On January 31, 2025Permiso reported the bug to AWS. After several discussions about the attack and its impact, on March 13th, 2025, AWS responded that the report will not be considered an issue, falling into their exclusion of "Non-default configuration or changes made using valid credentials that were correctly authorized" due to configuration changes being:

  1. Made using valid credentials
  2. Limited to join workstations using valid credentials to a count of 10
  3. Managing the group membership of a customer's AWS Managed AD is on the customer side of the Shared Responsibility Model (Для просмотра ссылки Войди или Зарегистрируйся)

Recommendations​

Permiso recommends that organizations change the group membership of AWS Delegated Add Workstations to the Domain from Domain Users to AWSAdministrators, which will still allow admins to attach machines on the domain, but not unprivileged users.





Modifying the group membership will not affect the AWS API from creating computer accounts. Due to the AWS API executing the command using the Domain Controller Machine Account, the AWS API will not be affected by any of the Domain Group Membership Privileges.
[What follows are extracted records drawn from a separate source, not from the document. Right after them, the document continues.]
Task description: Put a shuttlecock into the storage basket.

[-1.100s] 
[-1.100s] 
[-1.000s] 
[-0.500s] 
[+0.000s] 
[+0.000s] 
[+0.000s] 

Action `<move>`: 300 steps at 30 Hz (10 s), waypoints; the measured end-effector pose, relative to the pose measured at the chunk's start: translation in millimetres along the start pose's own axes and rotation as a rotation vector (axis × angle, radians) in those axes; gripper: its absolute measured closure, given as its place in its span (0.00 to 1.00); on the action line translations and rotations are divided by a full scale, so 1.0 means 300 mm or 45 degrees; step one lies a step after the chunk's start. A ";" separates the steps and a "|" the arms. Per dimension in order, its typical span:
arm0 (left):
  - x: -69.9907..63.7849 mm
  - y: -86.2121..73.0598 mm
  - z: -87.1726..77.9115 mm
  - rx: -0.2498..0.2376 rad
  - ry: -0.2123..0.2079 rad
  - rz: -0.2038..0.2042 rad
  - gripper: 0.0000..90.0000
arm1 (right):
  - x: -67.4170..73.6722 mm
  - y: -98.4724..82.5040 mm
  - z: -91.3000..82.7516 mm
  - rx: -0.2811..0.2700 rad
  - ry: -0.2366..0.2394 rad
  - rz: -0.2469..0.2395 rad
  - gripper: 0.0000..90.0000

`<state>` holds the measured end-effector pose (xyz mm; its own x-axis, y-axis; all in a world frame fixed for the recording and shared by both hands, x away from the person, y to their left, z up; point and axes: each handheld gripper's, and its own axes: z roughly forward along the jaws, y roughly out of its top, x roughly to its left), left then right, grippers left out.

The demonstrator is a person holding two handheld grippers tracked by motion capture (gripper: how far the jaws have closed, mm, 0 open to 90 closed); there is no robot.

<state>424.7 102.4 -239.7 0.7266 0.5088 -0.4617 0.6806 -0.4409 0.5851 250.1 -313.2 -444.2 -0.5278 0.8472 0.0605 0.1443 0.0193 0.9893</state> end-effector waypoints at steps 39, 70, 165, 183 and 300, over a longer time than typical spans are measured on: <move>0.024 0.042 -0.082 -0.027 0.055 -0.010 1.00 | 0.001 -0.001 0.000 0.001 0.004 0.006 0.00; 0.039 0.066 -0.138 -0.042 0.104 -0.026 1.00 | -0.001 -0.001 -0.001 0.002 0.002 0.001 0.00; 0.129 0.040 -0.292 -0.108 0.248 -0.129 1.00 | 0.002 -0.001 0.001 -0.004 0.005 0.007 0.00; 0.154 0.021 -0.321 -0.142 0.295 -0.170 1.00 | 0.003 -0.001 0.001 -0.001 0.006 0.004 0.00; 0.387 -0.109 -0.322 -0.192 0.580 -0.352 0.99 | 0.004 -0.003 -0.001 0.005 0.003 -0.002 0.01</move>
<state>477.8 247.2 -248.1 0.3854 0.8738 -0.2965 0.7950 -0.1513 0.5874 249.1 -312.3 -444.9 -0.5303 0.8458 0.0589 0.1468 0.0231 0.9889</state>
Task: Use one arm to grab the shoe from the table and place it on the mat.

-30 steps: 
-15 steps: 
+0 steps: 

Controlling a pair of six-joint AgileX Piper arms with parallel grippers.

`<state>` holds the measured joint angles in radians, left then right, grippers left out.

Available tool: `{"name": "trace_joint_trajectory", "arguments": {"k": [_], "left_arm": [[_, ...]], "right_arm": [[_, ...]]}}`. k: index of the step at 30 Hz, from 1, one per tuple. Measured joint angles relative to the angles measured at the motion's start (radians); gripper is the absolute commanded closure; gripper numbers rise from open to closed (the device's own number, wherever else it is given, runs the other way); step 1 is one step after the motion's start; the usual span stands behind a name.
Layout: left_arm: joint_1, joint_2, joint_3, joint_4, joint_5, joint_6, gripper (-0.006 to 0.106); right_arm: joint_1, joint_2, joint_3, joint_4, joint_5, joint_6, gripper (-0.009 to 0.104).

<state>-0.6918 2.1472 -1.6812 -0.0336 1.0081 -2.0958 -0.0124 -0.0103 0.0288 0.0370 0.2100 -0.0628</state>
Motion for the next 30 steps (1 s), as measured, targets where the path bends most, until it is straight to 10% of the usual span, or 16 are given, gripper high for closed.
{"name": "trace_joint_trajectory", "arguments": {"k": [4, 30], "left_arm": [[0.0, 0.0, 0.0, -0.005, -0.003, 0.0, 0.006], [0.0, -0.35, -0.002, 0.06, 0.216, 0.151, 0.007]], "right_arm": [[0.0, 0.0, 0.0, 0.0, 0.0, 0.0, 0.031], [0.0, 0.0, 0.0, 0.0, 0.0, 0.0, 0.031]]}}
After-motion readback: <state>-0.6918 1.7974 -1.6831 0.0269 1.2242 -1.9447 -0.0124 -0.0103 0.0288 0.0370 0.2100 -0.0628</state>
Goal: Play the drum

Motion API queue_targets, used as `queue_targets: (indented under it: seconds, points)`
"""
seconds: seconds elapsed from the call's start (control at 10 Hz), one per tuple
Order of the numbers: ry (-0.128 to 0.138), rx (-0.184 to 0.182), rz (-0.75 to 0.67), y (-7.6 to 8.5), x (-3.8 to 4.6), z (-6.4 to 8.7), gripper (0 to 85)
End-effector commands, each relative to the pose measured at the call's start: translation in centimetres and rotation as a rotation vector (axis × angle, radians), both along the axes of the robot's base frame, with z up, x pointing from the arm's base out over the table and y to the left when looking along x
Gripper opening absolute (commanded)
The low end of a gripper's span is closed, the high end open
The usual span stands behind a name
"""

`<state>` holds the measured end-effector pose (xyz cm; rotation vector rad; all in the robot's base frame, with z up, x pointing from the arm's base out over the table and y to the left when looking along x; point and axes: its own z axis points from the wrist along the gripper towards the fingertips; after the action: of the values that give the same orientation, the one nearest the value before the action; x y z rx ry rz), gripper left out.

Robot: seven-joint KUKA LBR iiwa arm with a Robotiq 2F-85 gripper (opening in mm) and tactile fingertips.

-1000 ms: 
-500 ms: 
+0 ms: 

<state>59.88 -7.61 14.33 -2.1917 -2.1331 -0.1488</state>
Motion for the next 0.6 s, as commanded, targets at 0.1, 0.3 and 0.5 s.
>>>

That means, even if “AWS Delegated Add Workstations to the Domain” does not have any members altogether, the Domain Controller Machine Account will not affect the AWS API.



We also recommend monitoring CloudWatch DirectoryService events to detect possible machine account creation (EventID 4741).

Permiso Coverage​

For Permiso customers, the following alert assists in detecting related threats:

Detection IDDescription
AWS_DS_CREATECOMPUTER_NONINSTANCE_IDENTITYThe alert detects the creation of a Machine Account in AWS Directory Service by a non-Instance Identity

Conclusions​

Resource-Based Constrained Delegation (RBCD) attacks are not new. Even the ms-ds-MachineAccountQuota attribute’s default value is well-documented and understood as an attack avenue with clear recommendations to mitigate this attack path.

What IS new are the subtle implications of using the “same” on-prem AD environment hosted by AWS. Specifically, AWS Managed Active Directory (also known as AWS Directory Services) denies the user the ability to access the managed Domain Controller or modify the ms-ds-MachineAccountQuota attribute.

In this blog, we have highlighted our research into several scenarios in which this limitation can be exploited to enable a non-privileged identity to create a machine on a domain and ultimately escalate and perform a Resource-Based Constrained Delegation (RBCD) attack. We outlined partial mitigation strategies, though we highly encourage each organization to perform additional monitoring since AWS has stated they will not update the default attribute setting, nor will they allow users to update it.